Dennoch hat die veränderte Wahrnehmung von Uber und ähnlichen Unternehmen dazu geführt, dass einige Arbeitnehmer von der Idee der Gig-Arbeit enttäuscht sind, obwohl die Arbeitnehmer für Online-Plattformen nur einen kleinen Teil der Gig-Wirtschaft und weniger als 1 Prozent der gesamten Erwerbsbevölkerung ausmachen. nach einigen Schätzungen.

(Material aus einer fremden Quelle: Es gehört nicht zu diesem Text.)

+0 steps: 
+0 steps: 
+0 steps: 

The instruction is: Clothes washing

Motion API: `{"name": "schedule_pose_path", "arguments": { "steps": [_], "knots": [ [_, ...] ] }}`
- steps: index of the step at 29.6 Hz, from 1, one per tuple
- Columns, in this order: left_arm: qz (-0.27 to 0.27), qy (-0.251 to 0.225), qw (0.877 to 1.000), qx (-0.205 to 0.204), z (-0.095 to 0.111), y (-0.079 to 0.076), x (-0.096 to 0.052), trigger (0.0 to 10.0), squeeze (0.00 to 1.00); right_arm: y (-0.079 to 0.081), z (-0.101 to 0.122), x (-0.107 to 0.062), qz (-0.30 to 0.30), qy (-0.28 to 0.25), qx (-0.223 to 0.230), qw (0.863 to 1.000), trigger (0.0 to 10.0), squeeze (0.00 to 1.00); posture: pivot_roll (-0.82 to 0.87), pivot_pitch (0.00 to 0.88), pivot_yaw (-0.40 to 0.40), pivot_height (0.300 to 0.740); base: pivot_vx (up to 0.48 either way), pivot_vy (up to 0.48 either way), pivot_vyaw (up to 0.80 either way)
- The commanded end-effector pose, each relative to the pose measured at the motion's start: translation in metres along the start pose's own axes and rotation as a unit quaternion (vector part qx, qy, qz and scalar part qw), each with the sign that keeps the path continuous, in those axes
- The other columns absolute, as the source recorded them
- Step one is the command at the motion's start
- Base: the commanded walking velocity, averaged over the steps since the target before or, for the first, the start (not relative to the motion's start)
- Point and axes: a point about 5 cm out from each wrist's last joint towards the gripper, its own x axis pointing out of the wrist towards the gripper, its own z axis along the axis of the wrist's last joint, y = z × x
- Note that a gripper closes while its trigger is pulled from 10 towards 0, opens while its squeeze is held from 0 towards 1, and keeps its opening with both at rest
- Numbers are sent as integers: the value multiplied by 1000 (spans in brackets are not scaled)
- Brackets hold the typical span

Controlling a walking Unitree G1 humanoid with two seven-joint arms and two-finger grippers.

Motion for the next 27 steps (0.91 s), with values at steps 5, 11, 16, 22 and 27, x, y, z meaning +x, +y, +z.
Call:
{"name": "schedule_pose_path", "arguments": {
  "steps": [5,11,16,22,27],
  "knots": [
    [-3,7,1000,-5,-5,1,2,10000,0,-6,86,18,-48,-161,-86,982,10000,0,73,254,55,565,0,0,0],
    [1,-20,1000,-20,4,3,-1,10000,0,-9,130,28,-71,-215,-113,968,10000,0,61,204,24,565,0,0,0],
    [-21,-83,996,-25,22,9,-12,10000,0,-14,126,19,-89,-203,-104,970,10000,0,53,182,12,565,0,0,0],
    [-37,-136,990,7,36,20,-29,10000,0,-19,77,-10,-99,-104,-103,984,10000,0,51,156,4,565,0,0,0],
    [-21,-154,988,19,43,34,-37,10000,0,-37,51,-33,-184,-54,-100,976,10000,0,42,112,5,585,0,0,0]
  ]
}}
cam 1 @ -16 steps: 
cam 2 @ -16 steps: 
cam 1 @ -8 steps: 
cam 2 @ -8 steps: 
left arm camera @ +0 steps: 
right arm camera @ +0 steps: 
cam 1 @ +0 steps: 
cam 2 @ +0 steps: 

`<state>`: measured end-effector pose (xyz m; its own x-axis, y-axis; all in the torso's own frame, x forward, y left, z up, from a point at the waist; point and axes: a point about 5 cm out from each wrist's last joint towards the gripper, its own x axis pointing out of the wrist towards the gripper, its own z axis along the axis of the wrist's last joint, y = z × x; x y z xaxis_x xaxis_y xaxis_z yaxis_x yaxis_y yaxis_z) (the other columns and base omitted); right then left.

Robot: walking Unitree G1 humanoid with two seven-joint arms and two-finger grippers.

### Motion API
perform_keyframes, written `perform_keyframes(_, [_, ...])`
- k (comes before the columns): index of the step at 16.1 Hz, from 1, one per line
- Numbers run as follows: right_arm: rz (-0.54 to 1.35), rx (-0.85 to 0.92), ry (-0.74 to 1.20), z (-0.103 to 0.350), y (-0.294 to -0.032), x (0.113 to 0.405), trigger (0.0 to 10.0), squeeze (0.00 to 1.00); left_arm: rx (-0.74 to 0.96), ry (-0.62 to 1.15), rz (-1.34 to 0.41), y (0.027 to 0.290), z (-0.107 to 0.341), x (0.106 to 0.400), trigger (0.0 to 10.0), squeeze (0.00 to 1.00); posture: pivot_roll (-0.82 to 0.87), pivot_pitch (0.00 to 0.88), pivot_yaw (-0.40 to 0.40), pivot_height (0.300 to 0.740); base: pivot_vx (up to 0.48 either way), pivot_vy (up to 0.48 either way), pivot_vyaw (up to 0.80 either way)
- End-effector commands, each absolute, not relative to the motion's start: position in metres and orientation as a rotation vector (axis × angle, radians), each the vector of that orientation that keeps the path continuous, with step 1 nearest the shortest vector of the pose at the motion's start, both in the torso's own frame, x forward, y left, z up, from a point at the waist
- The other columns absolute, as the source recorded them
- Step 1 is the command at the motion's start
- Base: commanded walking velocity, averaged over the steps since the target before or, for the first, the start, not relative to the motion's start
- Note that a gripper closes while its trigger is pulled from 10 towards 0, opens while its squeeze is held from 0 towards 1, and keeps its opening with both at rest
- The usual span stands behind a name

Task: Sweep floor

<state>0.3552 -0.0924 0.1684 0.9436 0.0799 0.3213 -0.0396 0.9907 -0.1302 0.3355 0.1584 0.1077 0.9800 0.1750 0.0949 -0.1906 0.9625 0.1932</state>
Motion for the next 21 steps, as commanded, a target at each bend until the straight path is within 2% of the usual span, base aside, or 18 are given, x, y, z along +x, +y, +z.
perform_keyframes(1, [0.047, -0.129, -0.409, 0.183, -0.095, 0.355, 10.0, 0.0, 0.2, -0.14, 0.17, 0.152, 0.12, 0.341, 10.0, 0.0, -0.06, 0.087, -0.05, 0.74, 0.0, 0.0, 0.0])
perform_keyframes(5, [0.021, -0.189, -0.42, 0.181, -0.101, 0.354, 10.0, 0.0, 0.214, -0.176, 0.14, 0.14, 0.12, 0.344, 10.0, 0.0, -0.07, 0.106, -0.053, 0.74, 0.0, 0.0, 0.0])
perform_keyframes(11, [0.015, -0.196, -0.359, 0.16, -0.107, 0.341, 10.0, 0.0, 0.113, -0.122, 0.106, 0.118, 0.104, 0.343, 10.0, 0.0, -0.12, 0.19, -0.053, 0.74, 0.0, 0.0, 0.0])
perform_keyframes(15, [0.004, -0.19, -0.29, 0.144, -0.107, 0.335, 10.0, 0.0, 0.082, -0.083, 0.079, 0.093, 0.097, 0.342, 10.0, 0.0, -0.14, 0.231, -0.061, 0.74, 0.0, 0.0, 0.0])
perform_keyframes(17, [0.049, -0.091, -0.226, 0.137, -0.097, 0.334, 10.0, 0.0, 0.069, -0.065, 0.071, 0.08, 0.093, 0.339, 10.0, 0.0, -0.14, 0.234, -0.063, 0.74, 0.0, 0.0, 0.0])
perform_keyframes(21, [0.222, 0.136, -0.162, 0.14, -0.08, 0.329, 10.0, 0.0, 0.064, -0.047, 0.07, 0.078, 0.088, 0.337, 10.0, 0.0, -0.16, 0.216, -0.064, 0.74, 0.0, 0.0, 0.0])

„Gig-Arbeit ist zu einem Schimpfwort geworden. „Vor zehn Jahren gab es noch diese Möglichkeit der Freiheit von 9 bis 17 Uhr“, sagte Louis Hyman, der Autor eines Buches über Gig Economy und Zeitarbeit. „Es hat sich von der Möglichkeit der Freiheit zur Gewissheit der Unsicherheit entwickelt.“

Es ist schwierig zu bestimmen, wie groß die Zahl der Gig-Arbeitskräfte in den USA heute ist, auch weil Gig-Arbeit so viele verschiedene mögliche Bedeutungen hat. Die meisten Schätzungen, darunter Bundesdaten und wissenschaftliche Studien, deuten darauf hin, dass 10 bis 15 Prozent der US-Arbeitskräfte auf Alternativ- oder Gig-Arbeit angewiesen sind oder daran teilnehmen, obwohl einige Zahlen darauf hindeuten, dass bis zu einem Drittel der US-Arbeitskräfte gelegentlich ein zusätzliches Einkommen erzielen diese Arbeit.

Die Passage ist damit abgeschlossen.